__What to work on__: Each entry below must appear in the answer exactly as written.
BEGIN Entries shown
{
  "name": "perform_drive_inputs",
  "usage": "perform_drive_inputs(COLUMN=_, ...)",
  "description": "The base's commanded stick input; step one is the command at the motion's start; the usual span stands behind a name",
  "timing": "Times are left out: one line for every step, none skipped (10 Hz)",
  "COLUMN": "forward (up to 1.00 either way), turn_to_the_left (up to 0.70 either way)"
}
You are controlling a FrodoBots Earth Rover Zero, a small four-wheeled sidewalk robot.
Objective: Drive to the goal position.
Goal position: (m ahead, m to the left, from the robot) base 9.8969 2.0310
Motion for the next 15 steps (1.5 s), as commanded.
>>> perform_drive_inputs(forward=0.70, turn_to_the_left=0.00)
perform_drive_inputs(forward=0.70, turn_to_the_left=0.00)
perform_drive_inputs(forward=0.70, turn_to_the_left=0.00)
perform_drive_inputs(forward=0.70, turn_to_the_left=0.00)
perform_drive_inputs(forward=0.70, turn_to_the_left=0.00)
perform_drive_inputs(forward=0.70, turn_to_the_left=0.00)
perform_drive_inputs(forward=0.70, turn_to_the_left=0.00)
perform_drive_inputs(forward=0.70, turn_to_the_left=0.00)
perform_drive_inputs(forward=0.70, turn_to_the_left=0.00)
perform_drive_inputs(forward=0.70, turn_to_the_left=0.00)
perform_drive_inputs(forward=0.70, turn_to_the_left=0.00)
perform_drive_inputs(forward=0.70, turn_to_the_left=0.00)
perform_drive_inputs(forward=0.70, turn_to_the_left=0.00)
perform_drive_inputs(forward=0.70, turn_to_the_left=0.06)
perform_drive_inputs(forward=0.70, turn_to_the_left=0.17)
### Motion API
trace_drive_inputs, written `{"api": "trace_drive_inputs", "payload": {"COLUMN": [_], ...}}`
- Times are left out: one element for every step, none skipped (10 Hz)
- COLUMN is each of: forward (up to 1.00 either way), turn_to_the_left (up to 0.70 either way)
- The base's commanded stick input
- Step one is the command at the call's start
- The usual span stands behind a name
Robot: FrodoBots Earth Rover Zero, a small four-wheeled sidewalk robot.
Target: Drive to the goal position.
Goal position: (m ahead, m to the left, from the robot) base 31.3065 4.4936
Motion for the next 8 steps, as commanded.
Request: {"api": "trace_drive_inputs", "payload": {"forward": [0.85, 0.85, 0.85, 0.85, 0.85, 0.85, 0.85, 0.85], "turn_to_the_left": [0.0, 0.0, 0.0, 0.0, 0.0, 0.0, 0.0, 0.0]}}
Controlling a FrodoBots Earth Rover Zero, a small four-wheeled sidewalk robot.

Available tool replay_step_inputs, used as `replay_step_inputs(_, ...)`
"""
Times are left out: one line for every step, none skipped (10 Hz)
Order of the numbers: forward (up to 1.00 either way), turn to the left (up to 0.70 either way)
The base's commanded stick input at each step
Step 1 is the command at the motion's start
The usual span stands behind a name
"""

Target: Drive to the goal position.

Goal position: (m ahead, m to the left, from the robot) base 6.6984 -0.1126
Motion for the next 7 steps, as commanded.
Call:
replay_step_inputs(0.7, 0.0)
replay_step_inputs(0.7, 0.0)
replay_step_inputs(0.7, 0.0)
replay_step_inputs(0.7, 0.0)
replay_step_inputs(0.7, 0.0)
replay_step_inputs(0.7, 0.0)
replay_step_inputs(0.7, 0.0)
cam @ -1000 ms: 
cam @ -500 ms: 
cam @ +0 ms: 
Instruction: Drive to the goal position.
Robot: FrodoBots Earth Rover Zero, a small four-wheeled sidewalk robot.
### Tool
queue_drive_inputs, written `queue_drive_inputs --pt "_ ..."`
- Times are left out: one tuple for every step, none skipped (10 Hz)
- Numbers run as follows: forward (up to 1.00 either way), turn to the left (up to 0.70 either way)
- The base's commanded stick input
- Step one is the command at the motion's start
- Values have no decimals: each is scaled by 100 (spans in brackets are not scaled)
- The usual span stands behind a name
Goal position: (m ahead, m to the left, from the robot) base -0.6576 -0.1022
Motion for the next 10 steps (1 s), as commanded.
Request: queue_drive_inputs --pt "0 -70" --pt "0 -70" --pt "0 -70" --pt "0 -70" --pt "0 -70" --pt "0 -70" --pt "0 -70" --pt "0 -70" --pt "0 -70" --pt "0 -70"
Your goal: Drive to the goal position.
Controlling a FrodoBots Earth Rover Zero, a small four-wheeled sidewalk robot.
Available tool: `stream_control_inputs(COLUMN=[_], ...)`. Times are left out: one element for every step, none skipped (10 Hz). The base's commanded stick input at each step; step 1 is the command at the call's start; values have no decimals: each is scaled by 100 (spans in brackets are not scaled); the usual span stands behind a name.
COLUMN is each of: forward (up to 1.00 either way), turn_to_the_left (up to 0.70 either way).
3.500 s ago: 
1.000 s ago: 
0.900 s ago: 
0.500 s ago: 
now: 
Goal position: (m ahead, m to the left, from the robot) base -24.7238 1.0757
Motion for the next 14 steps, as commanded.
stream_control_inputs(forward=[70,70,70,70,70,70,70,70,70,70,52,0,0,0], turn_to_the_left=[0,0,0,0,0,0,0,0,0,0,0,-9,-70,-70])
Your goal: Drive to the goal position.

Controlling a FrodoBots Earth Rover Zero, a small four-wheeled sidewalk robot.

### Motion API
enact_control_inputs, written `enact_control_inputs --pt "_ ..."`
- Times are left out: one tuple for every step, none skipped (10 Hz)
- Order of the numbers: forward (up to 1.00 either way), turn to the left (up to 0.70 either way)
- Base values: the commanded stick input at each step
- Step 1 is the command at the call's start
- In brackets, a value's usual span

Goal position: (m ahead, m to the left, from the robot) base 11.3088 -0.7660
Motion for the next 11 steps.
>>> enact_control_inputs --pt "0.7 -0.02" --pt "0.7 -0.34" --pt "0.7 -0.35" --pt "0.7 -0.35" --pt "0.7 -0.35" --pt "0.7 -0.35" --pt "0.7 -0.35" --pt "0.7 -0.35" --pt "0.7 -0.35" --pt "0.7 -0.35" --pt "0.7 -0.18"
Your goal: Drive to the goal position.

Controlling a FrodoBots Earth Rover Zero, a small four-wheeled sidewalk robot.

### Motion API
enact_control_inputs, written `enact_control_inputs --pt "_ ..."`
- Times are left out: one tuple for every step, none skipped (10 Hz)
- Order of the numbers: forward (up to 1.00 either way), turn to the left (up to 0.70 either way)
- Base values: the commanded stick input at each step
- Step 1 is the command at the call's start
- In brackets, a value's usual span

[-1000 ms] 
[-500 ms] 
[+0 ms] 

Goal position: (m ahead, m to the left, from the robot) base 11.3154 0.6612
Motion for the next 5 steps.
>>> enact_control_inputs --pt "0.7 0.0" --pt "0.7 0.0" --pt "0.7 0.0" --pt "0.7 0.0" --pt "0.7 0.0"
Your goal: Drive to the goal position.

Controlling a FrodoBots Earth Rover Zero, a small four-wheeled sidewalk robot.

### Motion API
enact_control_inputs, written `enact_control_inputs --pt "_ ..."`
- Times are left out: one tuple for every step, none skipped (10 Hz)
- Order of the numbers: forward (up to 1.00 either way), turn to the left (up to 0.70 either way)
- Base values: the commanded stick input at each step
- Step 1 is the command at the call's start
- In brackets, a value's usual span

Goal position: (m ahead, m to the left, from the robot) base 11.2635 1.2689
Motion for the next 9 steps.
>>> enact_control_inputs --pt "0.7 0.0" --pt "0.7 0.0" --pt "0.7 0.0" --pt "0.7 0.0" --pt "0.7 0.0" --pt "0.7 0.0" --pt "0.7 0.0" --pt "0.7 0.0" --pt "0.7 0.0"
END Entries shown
__Result of this exercise__:
{
  "name": "perform_drive_inputs",
  "usage": "perform_drive_inputs(COLUMN=_, ...)",
  "description": "The base's commanded stick input; step one is the command at the motion's start; the usual span stands behind a name",
  "timing": "Times are left out: one line for every step, none skipped (10 Hz)",
  "COLUMN": "forward (up to 1.00 either way), turn_to_the_left (up to 0.70 either way)"
}
You are controlling a FrodoBots Earth Rover Zero, a small four-wheeled sidewalk robot.
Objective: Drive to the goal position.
Goal position: (m ahead, m to the left, from the robot) base 9.8969 2.0310
Motion for the next 15 steps (1.5 s), as commanded.
>>> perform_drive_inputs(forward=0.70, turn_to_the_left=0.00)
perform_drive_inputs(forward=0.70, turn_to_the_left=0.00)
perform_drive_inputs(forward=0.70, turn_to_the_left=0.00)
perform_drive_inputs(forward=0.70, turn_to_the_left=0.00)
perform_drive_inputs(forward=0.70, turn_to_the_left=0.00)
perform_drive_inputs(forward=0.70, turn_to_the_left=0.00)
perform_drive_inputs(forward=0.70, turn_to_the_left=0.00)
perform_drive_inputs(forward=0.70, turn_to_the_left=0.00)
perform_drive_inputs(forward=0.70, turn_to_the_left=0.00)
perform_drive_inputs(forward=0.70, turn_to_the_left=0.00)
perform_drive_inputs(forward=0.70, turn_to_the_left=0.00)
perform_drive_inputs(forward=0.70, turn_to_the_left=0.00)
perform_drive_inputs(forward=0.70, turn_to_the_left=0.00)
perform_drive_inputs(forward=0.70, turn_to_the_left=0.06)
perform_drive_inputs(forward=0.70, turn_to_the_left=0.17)
### Motion API
trace_drive_inputs, written `{"api": "trace_drive_inputs", "payload": {"COLUMN": [_], ...}}`
- Times are left out: one element for every step, none skipped (10 Hz)
- COLUMN is each of: forward (up to 1.00 either way), turn_to_the_left (up to 0.70 either way)
- The base's commanded stick input
- Step one is the command at the call's start
- The usual span stands behind a name
Robot: FrodoBots Earth Rover Zero, a small four-wheeled sidewalk robot.
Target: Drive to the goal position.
Goal position: (m ahead, m to the left, from the robot) base 31.3065 4.4936
Motion for the next 8 steps, as commanded.
Request: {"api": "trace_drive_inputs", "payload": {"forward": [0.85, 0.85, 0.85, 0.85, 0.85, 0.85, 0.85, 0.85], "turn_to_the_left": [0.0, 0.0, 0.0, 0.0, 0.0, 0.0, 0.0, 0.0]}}
Controlling a FrodoBots Earth Rover Zero, a small four-wheeled sidewalk robot.

Available tool replay_step_inputs, used as `replay_step_inputs(_, ...)`
"""
Times are left out: one line for every step, none skipped (10 Hz)
Order of the numbers: forward (up to 1.00 either way), turn to the left (up to 0.70 either way)
The base's commanded stick input at each step
Step 1 is the command at the motion's start
The usual span stands behind a name
"""

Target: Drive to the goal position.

Goal position: (m ahead, m to the left, from the robot) base 6.6984 -0.1126
Motion for the next 7 steps, as commanded.
Call:
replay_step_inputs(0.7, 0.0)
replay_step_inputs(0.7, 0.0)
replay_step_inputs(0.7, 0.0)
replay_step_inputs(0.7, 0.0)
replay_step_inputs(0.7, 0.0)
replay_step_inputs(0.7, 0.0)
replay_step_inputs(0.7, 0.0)
cam @ -1000 ms: 
cam @ -500 ms: 
cam @ +0 ms: 
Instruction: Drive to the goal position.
Robot: FrodoBots Earth Rover Zero, a small four-wheeled sidewalk robot.
### Tool
queue_drive_inputs, written `queue_drive_inputs --pt "_ ..."`
- Times are left out: one tuple for every step, none skipped (10 Hz)
- Numbers run as follows: forward (up to 1.00 either way), turn to the left (up to 0.70 either way)
- The base's commanded stick input
- Step one is the command at the motion's start
- Values have no decimals: each is scaled by 100 (spans in brackets are not scaled)
- The usual span stands behind a name
Goal position: (m ahead, m to the left, from the robot) base -0.6576 -0.1022
Motion for the next 10 steps (1 s), as commanded.
Request: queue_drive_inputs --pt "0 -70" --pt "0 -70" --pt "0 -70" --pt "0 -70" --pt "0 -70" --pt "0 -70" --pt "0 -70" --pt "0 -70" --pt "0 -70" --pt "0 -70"
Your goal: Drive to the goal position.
Controlling a FrodoBots Earth Rover Zero, a small four-wheeled sidewalk robot.
Available tool: `stream_control_inputs(COLUMN=[_], ...)`. Times are left out: one element for every step, none skipped (10 Hz). The base's commanded stick input at each step; step 1 is the command at the call's start; values have no decimals: each is scaled by 100 (spans in brackets are not scaled); the usual span stands behind a name.
COLUMN is each of: forward (up to 1.00 either way), turn_to_the_left (up to 0.70 either way).
3.500 s ago: 
1.000 s ago: 
0.900 s ago: 
0.500 s ago: 
now: 
Goal position: (m ahead, m to the left, from the robot) base -24.7238 1.0757
Motion for the next 14 steps, as commanded.
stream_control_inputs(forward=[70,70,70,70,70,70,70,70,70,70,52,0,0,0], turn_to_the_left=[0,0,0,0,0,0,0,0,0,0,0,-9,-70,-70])
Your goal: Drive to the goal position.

Controlling a FrodoBots Earth Rover Zero, a small four-wheeled sidewalk robot.

### Motion API
enact_control_inputs, written `enact_control_inputs --pt "_ ..."`
- Times are left out: one tuple for every step, none skipped (10 Hz)
- Order of the numbers: forward (up to 1.00 either way), turn to the left (up to 0.70 either way)
- Base values: the commanded stick input at each step
- Step 1 is the command at the call's start
- In brackets, a value's usual span

Goal position: (m ahead, m to the left, from the robot) base 11.3088 -0.7660
Motion for the next 11 steps.
>>> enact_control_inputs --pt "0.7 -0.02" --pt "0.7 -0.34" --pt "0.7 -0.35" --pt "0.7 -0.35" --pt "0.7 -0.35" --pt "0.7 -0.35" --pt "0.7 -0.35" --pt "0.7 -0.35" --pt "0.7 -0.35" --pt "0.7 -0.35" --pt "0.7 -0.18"
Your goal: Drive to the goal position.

Controlling a FrodoBots Earth Rover Zero, a small four-wheeled sidewalk robot.

### Motion API
enact_control_inputs, written `enact_control_inputs --pt "_ ..."`
- Times are left out: one tuple for every step, none skipped (10 Hz)
- Order of the numbers: forward (up to 1.00 either way), turn to the left (up to 0.70 either way)
- Base values: the commanded stick input at each step
- Step 1 is the command at the call's start
- In brackets, a value's usual span

[-1000 ms] 
[-500 ms] 
[+0 ms] 

Goal position: (m ahead, m to the left, from the robot) base 11.3154 0.6612
Motion for the next 5 steps.
>>> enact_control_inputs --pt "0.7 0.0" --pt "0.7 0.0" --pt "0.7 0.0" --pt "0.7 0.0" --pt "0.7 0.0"
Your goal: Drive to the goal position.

Controlling a FrodoBots Earth Rover Zero, a small four-wheeled sidewalk robot.

### Motion API
enact_control_inputs, written `enact_control_inputs --pt "_ ..."`
- Times are left out: one tuple for every step, none skipped (10 Hz)
- Order of the numbers: forward (up to 1.00 either way), turn to the left (up to 0.70 either way)
- Base values: the commanded stick input at each step
- Step 1 is the command at the call's start
- In brackets, a value's usual span

Goal position: (m ahead, m to the left, from the robot) base 11.2635 1.2689
Motion for the next 9 steps.
>>> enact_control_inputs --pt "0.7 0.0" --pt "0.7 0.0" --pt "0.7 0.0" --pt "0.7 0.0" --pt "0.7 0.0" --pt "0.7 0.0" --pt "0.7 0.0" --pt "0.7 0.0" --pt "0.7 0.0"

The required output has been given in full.